Automation has delivered particularly impressive results. The ability to prototype automations has enabled the SRE team to experiment with scripts that previously required manual runbooks to execute. “Automation continues to be a great addition that we are always finding new ways to use. Being able to create a button that remediates an issue that you can see on a dashboard and placing that button right next to the problem widget has decreased our time to remediation significantly,” notes Madhaiyan. “Workflow Automation enables us to implement remediation actions directly from the respective dashboards or automatically from monitors.”

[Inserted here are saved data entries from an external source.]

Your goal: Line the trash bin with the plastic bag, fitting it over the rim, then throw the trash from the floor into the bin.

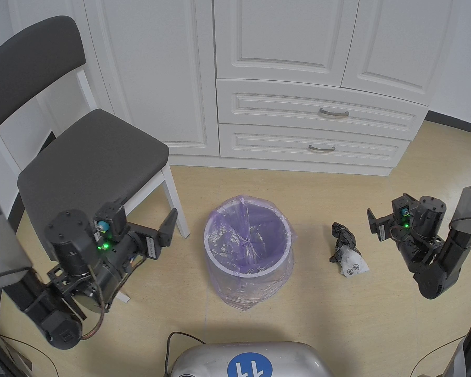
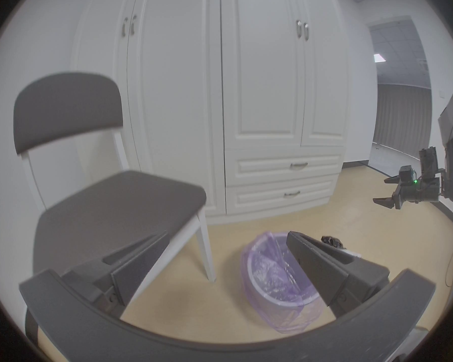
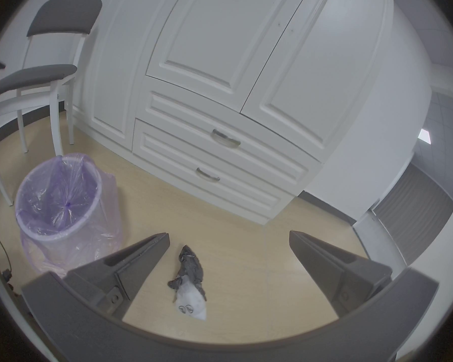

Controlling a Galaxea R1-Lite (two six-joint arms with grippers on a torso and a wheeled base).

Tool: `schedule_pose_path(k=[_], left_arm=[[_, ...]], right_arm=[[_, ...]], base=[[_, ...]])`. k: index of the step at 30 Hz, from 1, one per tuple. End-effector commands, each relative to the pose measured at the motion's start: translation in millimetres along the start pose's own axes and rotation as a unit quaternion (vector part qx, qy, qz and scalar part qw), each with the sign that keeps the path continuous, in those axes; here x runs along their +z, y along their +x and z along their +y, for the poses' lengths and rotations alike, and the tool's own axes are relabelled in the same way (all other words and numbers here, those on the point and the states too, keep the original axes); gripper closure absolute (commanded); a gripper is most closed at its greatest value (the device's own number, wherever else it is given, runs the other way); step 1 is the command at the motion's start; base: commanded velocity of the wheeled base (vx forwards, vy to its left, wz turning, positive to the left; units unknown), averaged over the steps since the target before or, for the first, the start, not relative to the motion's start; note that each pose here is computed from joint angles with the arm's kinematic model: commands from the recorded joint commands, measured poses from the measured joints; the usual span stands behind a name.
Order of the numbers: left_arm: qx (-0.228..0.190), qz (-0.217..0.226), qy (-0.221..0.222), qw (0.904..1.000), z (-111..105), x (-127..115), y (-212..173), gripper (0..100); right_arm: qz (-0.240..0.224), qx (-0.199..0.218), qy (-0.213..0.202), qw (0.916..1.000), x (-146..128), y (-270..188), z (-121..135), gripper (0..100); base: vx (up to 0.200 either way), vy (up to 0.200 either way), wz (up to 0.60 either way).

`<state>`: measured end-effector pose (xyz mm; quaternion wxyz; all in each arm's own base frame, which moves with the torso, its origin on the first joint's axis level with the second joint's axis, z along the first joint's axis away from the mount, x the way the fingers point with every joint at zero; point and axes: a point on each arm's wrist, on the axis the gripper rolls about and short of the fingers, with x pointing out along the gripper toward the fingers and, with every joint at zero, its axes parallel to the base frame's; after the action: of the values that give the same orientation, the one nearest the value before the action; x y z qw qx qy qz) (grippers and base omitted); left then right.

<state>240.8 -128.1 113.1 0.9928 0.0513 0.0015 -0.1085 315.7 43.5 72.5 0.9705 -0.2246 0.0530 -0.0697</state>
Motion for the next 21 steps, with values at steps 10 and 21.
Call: schedule_pose_path(k=[10, 21], left_arm=[[-0.014, -0.127, 0.023, 0.9916, 8.4, 68.8, -61.0, 0], [-0.058, -0.134, 0.049, 0.9880, 17.8, 114.2, -118.3, 0]], right_arm=[[-0.222, 0.014, 0.010, 0.9750, 84.6, -132.7, -70.0, 0], [-0.244, 0.025, 0.015, 0.9694, 107.2, -175.2, -76.4, 0]], base=[[0.000, 0.000, 0.00], [0.000, 0.000, 0.00]])
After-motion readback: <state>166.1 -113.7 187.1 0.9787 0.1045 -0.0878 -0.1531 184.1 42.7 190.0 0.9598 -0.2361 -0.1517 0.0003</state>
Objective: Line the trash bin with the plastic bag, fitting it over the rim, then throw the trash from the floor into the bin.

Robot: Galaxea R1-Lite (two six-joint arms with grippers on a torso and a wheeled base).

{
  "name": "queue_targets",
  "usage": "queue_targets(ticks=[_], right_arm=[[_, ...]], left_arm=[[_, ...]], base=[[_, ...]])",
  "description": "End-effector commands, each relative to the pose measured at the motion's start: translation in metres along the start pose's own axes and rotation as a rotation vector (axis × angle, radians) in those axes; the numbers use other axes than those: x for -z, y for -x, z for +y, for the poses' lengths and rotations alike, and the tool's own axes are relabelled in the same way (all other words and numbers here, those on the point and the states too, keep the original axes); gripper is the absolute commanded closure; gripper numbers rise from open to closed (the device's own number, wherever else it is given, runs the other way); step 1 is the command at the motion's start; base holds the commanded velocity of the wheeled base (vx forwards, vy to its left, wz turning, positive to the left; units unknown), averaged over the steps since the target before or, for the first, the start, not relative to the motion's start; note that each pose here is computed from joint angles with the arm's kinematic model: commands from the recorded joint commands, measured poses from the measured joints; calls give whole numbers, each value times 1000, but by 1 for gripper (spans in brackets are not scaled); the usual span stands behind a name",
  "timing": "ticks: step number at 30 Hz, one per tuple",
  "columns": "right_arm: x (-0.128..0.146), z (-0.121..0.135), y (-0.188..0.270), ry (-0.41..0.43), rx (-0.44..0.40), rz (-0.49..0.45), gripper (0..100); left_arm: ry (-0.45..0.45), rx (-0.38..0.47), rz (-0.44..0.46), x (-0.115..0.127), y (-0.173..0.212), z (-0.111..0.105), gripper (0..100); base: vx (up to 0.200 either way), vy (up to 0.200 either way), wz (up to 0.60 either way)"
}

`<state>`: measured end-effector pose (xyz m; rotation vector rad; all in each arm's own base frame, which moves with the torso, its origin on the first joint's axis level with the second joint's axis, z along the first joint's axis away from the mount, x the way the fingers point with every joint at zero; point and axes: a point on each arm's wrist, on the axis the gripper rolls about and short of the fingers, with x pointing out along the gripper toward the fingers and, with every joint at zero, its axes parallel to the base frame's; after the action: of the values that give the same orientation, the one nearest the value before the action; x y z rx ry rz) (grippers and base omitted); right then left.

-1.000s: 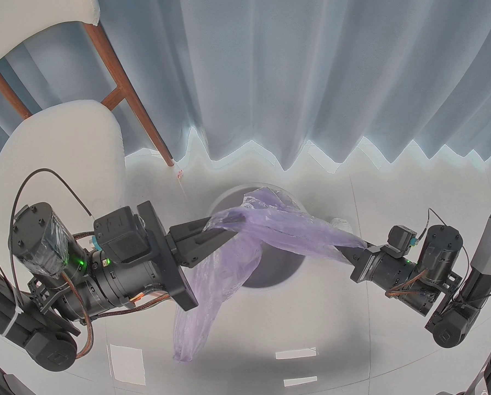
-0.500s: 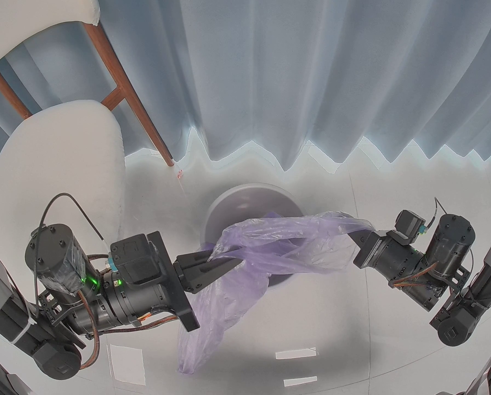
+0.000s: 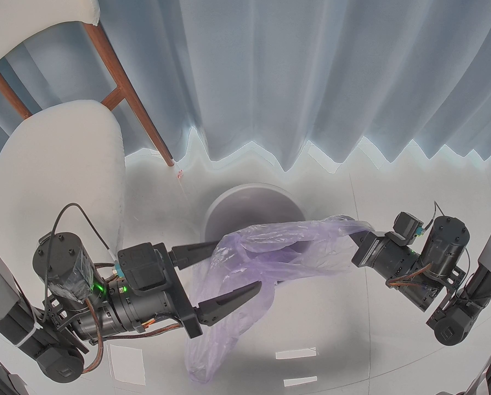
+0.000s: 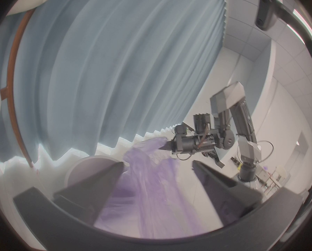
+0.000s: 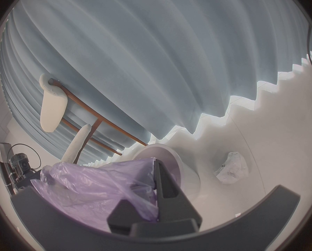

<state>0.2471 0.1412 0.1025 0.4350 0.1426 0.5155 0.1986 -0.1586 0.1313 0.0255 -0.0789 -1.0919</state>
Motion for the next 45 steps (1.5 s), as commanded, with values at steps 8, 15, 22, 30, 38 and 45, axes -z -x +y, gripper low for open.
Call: queue_targets(ticks=[8,15,22,30,38,45], right_arm=[[-23,-30,0,0,51,-72,100],[-30,-38,-1,-5,68,-97,100],[-28,-37,-2,-15,63,-89,100],[-22,-33,-4,-17,55,-71,100],[-19,-30,-2,-16,47,-56,100],[-20,-27,-2,-15,40,-63,100]], left_arm=[[153,-145,-39,-8,2,7,0],[158,-179,25,5,7,1,0],[117,-120,205,38,25,-18,0],[57,-33,308,58,33,-21,0],[63,-32,354,63,41,-31,0],[58,-38,338,61,36,-29,0]], base=[[0,0,0],[0,0,0],[0,0,0],[0,0,0],[0,0,0],[0,0,0]])
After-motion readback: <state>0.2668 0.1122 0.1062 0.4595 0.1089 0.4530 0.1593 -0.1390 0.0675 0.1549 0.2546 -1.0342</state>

“Being able to create a button that remediates an issue that you can see on a dashboard and placing that button right next to the problem widget has decreased our time to remediation significantly.”
Enhanced monitoring and automation improve app performance
ArisGlobal now has a new primary tool for monitoring application performance and reliability across the organization. “The availability and performance of our products is key to our customers’ success,” explains Madhaiyan. “With Datadog, we track observability metrics and understand customer impact.”
The shift to Datadog Workflow Automation also delivered significant cost savings and adoption benefits. Previously, ArisGlobal had invested in a separate automation platform that was costly and time-consuming to implement, taking nearly a year to set up. Despite the investment, the team struggled to get widespread adoption because it required learning and maintaining an entirely separate system. By consolidating automation within Datadog (a platform the team was already using daily) ArisGlobal eliminated the standalone licensing costs while dramatically improving usage. Datadog’s pay-as-you-go model and integration meant embedding automation buttons directly into existing dashboards, making it far easier for the team to create and use automations.
Looking ahead, ArisGlobal plans to continue expanding their Datadog usage. “As Datadog continues to grow their offerings, we will continue to evaluate them on a regular basis,” notes Madhaiyan. “The work being done around the database performance monitoring and AI monitoring tools is compelling.”